De la Terre à la Lune. Trans. French text here. English text here.

  • Or, quand un Américain a une idée, il cherche un second Américain qui la partage. Sont-ils trois, ils élisent un président et deux secrétaires. Quatre, ils nomment un archiviste, et le bureau fonctionne. Cinq, ils se convoquent en assemblée générale, et le club est constitué.
    • Now when an American has an idea, he directly seeks a second American to share it. If there be three, they elect a president and two secretaries. Given four, they name a keeper of records, and the office is ready for work; five, they convene a general meeting, and the club is fully constituted.
      • Ch. I: The Gun Club
  • Rien ne saurait étonner un Américain. On a souvent répété que le mot "impossible" n’était pas français; on s’est évidemment trompé de dictionnaire. En Amérique, tout est facile, tout est simple, et quant aux difficultés mécaniques, elles sont mortes avant d’être nées. Entre le projet Barbicane et sa réalisation, pas un véritable Yankee ne se fût permis d’entrevoir l’apparence d’une difficulté. Chose dite, chose faite.
    • Nothing can astound an American. It has often been asserted that the word "impossible" is not a French one. People have evidently been deceived by the dictionary. In America, all is easy, all is simple; and as for mechanical difficulties, they are overcome before they arise. Between Barbicane's proposition and its realization no true Yankee would have allowed even the semblance of a difficulty to be possible. A thing with them is no sooner said than done.
      • Ch. III: Effect of the President's Communication
  • L’astre des nuits, par sa proximité relative et le spectacle rapidement renouvelé de ses phases diverses, a tout d’abord partagé avec le Soleil l’attention des habitants de la Terre.
    • The moon, by her comparative proximity, and the constantly varying appearances produced by her several phases, has always occupied a considerable share of the attention of the inhabitants of the earth.
      • Ch.
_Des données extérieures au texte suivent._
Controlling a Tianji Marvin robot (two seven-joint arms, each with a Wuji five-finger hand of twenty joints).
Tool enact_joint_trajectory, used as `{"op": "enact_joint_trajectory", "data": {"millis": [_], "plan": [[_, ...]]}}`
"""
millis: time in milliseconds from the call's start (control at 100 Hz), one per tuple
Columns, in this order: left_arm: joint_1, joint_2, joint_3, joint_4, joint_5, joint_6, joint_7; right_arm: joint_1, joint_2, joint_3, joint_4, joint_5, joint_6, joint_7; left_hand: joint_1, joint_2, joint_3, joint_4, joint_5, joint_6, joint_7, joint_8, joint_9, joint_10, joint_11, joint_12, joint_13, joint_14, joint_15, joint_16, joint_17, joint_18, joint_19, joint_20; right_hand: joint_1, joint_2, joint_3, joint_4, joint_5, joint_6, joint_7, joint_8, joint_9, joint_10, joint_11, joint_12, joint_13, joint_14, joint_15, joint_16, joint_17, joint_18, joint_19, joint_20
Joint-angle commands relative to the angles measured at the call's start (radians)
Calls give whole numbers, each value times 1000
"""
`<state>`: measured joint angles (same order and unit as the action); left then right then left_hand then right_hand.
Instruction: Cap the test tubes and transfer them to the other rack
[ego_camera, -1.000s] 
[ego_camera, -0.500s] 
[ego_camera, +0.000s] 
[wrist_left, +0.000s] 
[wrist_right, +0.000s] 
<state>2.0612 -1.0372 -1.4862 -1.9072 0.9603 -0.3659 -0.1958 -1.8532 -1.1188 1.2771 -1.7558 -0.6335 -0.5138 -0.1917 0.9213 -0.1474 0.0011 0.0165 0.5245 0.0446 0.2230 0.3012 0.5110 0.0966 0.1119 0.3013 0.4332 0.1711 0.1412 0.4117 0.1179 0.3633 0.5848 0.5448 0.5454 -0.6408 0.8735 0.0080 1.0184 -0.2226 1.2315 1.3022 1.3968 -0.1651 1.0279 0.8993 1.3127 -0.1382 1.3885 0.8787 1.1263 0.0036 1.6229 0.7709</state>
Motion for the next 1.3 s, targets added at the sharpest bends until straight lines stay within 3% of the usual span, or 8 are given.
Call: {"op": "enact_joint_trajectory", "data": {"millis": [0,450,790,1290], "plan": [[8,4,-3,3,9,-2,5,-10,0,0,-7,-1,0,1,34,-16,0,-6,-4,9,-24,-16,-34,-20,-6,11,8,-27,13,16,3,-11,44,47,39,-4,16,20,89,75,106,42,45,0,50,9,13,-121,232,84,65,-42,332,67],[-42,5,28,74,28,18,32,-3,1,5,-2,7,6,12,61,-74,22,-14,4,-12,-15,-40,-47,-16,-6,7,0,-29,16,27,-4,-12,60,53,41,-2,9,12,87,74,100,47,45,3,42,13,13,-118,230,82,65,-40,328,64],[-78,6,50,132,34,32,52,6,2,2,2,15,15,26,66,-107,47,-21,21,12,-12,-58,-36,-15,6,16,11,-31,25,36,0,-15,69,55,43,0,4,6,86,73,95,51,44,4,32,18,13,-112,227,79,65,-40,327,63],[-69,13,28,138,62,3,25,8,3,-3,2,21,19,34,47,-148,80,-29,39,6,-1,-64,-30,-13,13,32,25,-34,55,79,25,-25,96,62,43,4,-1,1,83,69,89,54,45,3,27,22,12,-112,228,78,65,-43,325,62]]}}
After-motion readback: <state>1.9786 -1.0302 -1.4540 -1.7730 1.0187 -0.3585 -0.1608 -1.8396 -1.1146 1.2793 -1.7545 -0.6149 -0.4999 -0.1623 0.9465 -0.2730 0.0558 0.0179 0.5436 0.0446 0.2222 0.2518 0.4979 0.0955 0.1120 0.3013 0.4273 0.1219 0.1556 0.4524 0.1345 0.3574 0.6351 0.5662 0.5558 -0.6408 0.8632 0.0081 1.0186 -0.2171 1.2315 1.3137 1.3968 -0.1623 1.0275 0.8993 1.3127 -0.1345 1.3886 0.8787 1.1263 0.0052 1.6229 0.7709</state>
V: The Romance of the Moon
  • Restait en dernier lieu la classe superstitieuse des ignorants; ceux-lá ne se contentent pas d'ignorer, ils savent ce qui n'est pas.
    • Their remains but the third class, the superstitious. These worthies were not content merely to rest in ignorance; they must know all about things which had no existence whatever.
      • Ch. VI: The Permissive Limits of Ignorance and Belief in the United States (Charles Scribner's Sons "Uniform Edition", 1890, p. 31)
    • Variant: There was the class of superstitious people; they are not content simply to ignore what is true, they also believe what is not true.
  • Ils faisaient à autrui ce qu'ils ne voulaient pas qu'on leur fît, principe immoral sur lequel repose tout l’art de la guerre.
    • They did to others that which they would not they should do to them—that grand principle of immorality upon which rests the whole art of war.
      • Ch. X: One Enemy v. Twenty-five Millions of Friends (Charles Scribner's Sons "Uniform Edition", 1890, p. 50)
    • Variant: They did unto others what they would not have others do unto them, an immoral principle that is the basic premise of the art of war.
  • À en croire certains esprits bornés, — c'est le qualificatif qui leur convient, — l'humanité serait renfermée dans un cercle de Popilius qu'elle ne saurait franchir, et condamnée à végéter sur ce globe sans jamais pouvoir s'élancer dans les espaces planétaires! Il n'en est rien! On va aller à la Lune, on ira aux planètes, on ira aux étoiles, comme on va aujourd'hui de Liverpool à New York, facilement, rapidement, sûrement, et l'océan atmosphérique sera bientôt traversé comme les océans de la Lune!
    • In spite of the opinions of certain narrow-minded people, who would shut up the human race upon this globe, as within some magic circle which it must never outstep, we shall one day travel to the moon, the planets, and the stars, with the same facility, rapidity, and certainty as we now make the voyage from Liverpool to New York!
      • Ch. XIX: A Monster Meeting (Charles Scribner's Sons "Uniform Edition", 1890, p. 93)
    • Variant: If we are to believe certain narrow minded people — and what else can we call them? — humanity is confined within a circle of Popilius from which there is no escape, condemned to vegetate upon this globe, never able to venture into interplanetary space! That's not so! We are going to the moon, we shall go to the planets, we shall travel to the stars just as today we go from Liverpool to New York, easily, rapidly, surely, and the oceans of space will be crossed like the seas of the moon.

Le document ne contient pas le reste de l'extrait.